The webinar also featured the official launch of the BIR report “Recycling Plastics: Facts, Data and Policy Recommendations” which encompasses the contribution of plastics to everyday life, their environmental impact, and the benefits of recycling over the alternatives of landfill and incineration. BIR is using the report to call on governments to establish a more favourable environment for plastics recycling and to urge manufacturers and producers to work closely with recyclers on design for recycling to ensure easier sorting of collected materials and higher levels of recyclability.
Plastics are becoming more important and SLS has implemented industry-leading processes to help clients with plastics to achieve circularity and sustainability goals through creating closed-and-open-loop recycled material processes. Because electronics are manufactured using multiple types of plastics, efficiently separating plastics from other commodity streams is essential to producing clean, recyclable material that increases reuse opportunities.
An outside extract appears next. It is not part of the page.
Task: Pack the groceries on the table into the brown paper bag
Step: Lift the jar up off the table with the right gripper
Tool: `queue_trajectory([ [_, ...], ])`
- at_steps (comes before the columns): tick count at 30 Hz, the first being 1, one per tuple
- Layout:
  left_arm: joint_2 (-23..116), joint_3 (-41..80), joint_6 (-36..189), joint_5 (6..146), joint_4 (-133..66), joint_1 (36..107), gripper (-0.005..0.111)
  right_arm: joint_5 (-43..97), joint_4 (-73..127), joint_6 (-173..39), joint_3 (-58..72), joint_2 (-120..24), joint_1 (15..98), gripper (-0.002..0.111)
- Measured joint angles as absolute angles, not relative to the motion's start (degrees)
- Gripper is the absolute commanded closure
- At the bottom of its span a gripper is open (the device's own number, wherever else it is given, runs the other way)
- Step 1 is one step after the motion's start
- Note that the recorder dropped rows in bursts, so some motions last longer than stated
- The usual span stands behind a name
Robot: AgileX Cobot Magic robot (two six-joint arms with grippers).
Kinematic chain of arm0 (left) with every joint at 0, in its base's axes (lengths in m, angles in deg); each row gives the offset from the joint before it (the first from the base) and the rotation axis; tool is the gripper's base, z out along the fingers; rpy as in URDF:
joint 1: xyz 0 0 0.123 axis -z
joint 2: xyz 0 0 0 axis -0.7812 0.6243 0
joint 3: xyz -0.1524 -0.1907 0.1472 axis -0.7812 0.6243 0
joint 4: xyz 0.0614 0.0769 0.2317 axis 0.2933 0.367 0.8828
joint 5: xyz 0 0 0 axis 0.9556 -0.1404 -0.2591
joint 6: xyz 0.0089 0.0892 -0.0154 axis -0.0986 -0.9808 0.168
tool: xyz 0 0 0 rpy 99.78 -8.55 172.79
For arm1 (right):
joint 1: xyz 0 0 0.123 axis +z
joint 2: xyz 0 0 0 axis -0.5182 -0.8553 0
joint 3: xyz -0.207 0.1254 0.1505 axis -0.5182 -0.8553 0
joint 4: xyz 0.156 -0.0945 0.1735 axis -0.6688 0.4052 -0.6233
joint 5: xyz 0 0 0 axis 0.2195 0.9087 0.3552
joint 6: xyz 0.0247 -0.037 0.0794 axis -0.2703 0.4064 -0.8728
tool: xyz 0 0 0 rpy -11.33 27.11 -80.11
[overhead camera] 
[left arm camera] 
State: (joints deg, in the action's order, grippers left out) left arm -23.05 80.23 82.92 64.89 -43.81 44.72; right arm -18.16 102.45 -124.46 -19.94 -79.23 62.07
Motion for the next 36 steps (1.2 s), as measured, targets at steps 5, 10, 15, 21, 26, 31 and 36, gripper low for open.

The trend that SLS has seen developing over the last few years, due to these tightened measures, is that the demand for recycled plastics from electronic manufacturers continues to grow, despite the low prices of virgin plastics due to low oil prices. This is a huge step forward in sustainable recycling of electronics as plastics are one of the most problematic materials manufactured into IT and data center equipment. SLS is committed to working with clients to keep resources in use for as long as possible, extract maximum value from those resources while in use, and to recover and regenerate products and materials at the end of their useful life.